The Court held that the purchaser (Angus) was not entitled to repudiate its purchase transaction with the Salvation Army. In the circumstances of the Salvation Army Case, if it had closed the transaction, the purchaser would have acquired title free and clear of the Alberta government's interest/claim.  This was because the Alberta counterpart to the MRPA's Section 80 provided that the purchaser would not have been burdened with the Alberta government's unregistered interest even though the purchaser had knowledge of that interest. Its conduct, in the circumstances, did not amount to fraud.  This decision mirrors the Manitoba Court of Queen's Bench case holding (Willman v. Ducks Unlimited) in which Justice Martin Freedman held that a person acquiring an interest in realty who is aware of a pre-existing unregistered claim or interest, but whose conduct does not amount to fraud, will acquire its interest free and clear of the unregistered interest/claim.

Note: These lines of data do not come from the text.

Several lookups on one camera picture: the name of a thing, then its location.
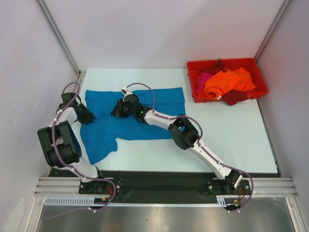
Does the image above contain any blue polo t-shirt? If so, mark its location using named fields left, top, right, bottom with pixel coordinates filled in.
left=80, top=87, right=185, bottom=164

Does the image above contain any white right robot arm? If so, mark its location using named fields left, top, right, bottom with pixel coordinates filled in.
left=111, top=87, right=242, bottom=194

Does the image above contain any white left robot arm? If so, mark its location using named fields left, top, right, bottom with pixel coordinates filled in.
left=37, top=92, right=107, bottom=194

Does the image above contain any pink t-shirt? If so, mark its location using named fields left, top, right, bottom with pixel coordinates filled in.
left=195, top=72, right=213, bottom=95

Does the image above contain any orange t-shirt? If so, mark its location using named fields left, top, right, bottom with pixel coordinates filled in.
left=201, top=68, right=255, bottom=100

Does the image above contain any dark red t-shirt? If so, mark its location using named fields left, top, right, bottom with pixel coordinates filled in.
left=206, top=59, right=248, bottom=105

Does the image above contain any red plastic bin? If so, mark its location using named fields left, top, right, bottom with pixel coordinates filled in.
left=187, top=58, right=268, bottom=103

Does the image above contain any aluminium side rail left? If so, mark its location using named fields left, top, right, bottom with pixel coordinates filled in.
left=34, top=82, right=80, bottom=196

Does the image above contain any white slotted cable duct left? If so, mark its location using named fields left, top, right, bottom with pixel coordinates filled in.
left=44, top=196, right=109, bottom=206

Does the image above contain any white slotted cable duct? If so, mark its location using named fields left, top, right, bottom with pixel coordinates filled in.
left=44, top=196, right=109, bottom=206
left=216, top=195, right=251, bottom=207

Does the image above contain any aluminium frame post left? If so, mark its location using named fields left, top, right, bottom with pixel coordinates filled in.
left=35, top=0, right=81, bottom=76

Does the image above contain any aluminium frame post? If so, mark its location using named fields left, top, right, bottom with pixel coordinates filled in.
left=35, top=0, right=81, bottom=76
left=253, top=0, right=293, bottom=63

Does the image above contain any white slotted cable duct right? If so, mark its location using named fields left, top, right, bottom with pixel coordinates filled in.
left=216, top=195, right=251, bottom=207

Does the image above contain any aluminium frame post right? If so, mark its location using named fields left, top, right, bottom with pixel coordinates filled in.
left=253, top=0, right=293, bottom=63

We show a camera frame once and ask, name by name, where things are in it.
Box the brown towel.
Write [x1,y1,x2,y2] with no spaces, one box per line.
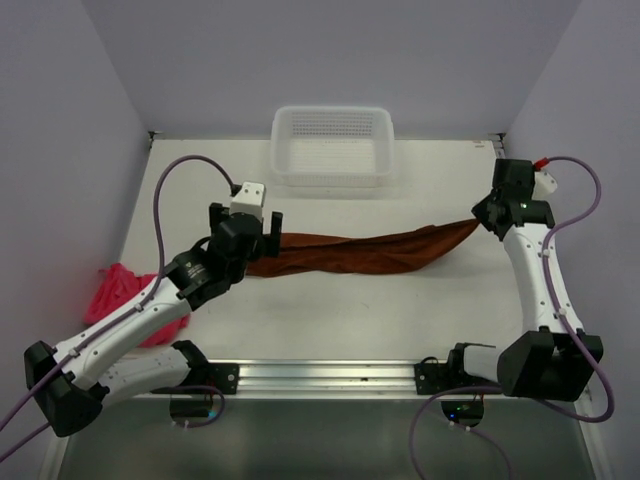
[247,219,479,278]

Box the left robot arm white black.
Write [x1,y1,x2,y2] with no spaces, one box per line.
[24,201,283,438]

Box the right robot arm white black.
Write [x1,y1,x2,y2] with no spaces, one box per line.
[445,159,604,402]

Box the white perforated plastic basket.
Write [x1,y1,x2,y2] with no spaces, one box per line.
[270,106,395,188]

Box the pink towel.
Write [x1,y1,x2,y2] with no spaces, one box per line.
[83,263,191,348]

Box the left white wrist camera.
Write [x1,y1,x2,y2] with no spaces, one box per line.
[229,182,266,221]

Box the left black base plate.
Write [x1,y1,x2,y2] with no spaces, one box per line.
[152,362,240,395]

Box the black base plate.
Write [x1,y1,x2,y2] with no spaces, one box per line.
[413,356,498,396]
[152,362,240,395]

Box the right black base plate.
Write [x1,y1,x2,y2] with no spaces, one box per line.
[413,356,498,396]

As the Alberta Court of Appeal stated, "something more" than mere notice of an unregistered claim/interest is required in order to cause the party acquiring the interest to acquire with/subject to the "burden" of the unregistered claim/interest.

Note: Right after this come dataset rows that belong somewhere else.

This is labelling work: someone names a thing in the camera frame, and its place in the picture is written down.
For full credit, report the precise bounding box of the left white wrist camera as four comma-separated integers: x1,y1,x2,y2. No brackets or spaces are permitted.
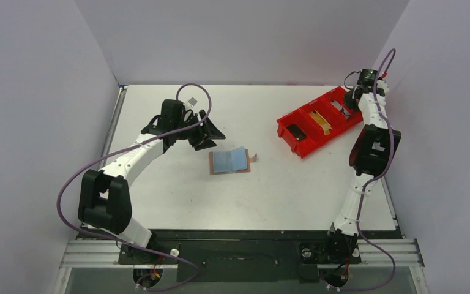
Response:
184,97,198,108

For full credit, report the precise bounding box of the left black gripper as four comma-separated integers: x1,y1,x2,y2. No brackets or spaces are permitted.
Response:
174,111,225,151

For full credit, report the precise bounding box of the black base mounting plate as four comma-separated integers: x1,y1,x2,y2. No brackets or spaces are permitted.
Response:
118,229,362,283

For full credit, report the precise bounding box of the black card in bin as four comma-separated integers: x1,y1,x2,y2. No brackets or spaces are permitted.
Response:
286,124,307,142

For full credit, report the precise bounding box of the brown leather card holder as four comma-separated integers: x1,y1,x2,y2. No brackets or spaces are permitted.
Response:
209,147,258,175

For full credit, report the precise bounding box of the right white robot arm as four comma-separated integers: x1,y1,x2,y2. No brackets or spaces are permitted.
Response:
320,69,401,263

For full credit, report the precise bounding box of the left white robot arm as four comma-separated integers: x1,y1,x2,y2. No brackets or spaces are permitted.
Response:
78,99,226,263

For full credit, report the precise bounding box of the aluminium frame rail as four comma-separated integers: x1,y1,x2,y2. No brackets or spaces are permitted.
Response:
59,238,425,270

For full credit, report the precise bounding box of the yellow card in bin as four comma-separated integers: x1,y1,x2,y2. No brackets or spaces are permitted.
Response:
309,111,332,136

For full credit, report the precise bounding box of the red three-compartment bin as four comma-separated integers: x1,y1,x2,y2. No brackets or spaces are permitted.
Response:
277,86,363,159

So the question becomes what is the "something more" that is required to establish fraud in order to make an acquiring interest holder subject to a pre-existing unregistered claim or interest?  In this regard, the Court noted the following:

  1. Where the acquiring interest party both knows of the unregistered interest and understands that by registering its own interest before the unregistered party registers, such registration will defeat the unregistered interest (insofar as the realty is concerned), such knowledge and understanding will not be considered to be fraudulent conduct on the part of by the acquiring interest party who registers.
  2. In the Salvation Army Case, if there was any fraud - or at least wrongdoing - it would appear to have been on the part of the vendor by it contracting to sell the property with knowledge of Alberta's earlier granted right to purchase.  The "fraud" required to defeat the acquiring interest party's rights is usually committed by the acquiring interest party, not the vendor.

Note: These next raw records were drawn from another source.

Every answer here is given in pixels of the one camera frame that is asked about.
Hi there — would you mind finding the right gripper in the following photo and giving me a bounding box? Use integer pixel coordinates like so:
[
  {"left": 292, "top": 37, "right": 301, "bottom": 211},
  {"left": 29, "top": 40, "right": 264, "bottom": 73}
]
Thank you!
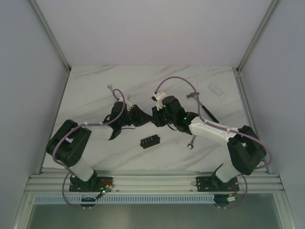
[{"left": 151, "top": 103, "right": 176, "bottom": 127}]

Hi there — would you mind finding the black fuse box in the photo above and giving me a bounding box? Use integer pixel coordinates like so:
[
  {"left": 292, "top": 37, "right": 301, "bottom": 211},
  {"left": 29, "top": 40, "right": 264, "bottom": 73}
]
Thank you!
[{"left": 140, "top": 135, "right": 160, "bottom": 149}]

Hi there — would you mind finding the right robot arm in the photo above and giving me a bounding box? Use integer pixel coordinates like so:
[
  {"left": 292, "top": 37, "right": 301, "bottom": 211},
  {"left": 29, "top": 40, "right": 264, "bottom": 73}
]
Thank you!
[{"left": 152, "top": 92, "right": 267, "bottom": 190}]

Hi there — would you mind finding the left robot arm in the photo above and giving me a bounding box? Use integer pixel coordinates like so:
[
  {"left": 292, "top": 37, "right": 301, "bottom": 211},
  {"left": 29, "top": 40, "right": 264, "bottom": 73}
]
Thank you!
[{"left": 46, "top": 102, "right": 153, "bottom": 192}]

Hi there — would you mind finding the clear plastic fuse box cover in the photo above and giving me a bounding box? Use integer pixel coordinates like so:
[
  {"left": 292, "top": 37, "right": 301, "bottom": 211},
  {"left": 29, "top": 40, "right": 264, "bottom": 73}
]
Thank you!
[{"left": 208, "top": 83, "right": 224, "bottom": 97}]

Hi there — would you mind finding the silver combination wrench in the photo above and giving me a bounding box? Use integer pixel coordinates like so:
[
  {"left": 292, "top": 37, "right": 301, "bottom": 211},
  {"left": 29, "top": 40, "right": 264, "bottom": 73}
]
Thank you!
[{"left": 187, "top": 135, "right": 196, "bottom": 150}]

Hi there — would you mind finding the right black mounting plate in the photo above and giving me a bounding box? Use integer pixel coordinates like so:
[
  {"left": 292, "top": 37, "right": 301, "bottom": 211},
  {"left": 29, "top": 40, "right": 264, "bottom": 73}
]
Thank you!
[{"left": 194, "top": 176, "right": 240, "bottom": 193}]

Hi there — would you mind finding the black mounting plate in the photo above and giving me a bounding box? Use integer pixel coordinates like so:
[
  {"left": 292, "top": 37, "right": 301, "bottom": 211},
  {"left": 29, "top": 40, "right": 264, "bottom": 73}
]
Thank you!
[
  {"left": 194, "top": 176, "right": 240, "bottom": 193},
  {"left": 69, "top": 177, "right": 113, "bottom": 192}
]

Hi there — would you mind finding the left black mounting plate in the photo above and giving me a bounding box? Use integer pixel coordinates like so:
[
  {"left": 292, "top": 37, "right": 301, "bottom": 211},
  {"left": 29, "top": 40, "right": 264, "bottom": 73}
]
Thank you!
[{"left": 69, "top": 177, "right": 113, "bottom": 192}]

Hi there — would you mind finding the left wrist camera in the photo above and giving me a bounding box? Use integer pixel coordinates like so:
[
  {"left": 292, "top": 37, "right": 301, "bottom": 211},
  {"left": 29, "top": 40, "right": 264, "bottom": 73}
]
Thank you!
[{"left": 123, "top": 95, "right": 133, "bottom": 112}]

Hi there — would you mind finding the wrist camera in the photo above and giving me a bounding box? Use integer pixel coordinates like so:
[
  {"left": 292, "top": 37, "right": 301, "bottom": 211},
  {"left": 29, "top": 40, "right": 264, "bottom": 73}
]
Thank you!
[
  {"left": 123, "top": 95, "right": 133, "bottom": 112},
  {"left": 152, "top": 92, "right": 167, "bottom": 111}
]

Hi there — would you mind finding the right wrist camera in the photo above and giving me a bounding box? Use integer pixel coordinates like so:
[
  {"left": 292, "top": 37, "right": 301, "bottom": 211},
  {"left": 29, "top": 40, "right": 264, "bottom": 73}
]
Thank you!
[{"left": 152, "top": 92, "right": 167, "bottom": 111}]

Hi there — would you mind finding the black handled claw hammer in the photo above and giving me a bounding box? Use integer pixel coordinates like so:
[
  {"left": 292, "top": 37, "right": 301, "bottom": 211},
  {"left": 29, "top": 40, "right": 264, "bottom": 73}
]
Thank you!
[{"left": 186, "top": 92, "right": 219, "bottom": 123}]

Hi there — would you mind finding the right aluminium frame post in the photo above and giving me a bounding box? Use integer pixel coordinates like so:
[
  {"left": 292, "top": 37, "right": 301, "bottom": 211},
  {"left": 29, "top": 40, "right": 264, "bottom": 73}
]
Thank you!
[{"left": 235, "top": 0, "right": 281, "bottom": 72}]

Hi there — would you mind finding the aluminium frame post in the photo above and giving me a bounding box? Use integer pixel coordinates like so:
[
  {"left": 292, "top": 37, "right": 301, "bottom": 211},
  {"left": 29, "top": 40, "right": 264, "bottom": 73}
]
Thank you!
[
  {"left": 235, "top": 0, "right": 281, "bottom": 72},
  {"left": 30, "top": 0, "right": 71, "bottom": 72}
]

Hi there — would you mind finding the slotted cable duct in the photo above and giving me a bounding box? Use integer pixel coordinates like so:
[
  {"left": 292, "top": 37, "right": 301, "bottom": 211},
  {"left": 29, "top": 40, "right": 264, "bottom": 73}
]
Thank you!
[{"left": 33, "top": 194, "right": 215, "bottom": 205}]

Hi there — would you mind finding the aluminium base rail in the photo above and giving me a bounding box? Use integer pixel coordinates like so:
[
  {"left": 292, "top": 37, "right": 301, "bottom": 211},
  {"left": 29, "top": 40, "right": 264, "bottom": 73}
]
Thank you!
[{"left": 25, "top": 168, "right": 284, "bottom": 194}]

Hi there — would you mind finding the left aluminium frame post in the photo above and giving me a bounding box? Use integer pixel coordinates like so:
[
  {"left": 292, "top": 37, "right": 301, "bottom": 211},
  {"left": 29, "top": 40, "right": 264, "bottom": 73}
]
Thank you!
[{"left": 30, "top": 0, "right": 71, "bottom": 72}]

  3. Previous Alberta Court decisions have held that the Courts must be very wary of disrupting the "anchor principle" of the (Alberta) Torrens system of land registration, "namely, indefeasibility".  The system is intended to provide substantial assurance as to certainty of title.  (Presumably) the legislature understood that the application of the principle of indefeasibility might result in injustices occurring, but in those cases, there might well be a cause of action against any wrongdoer.  Also, the Torrens system reimbursement fund is available to provide at least some compensation to at least some persons who suffer losses by reason of the operation of the system.

So it would appear that at least one of the "morals" of the Salvation Army Case is that if you have/acquire an unregistered claim or interest, you should register it against the relevant title(s) as soon as possible.  The Court noted that the Alberta government was not required to register, but it did have the choice to do so, and for whatever reason, it chose not to register.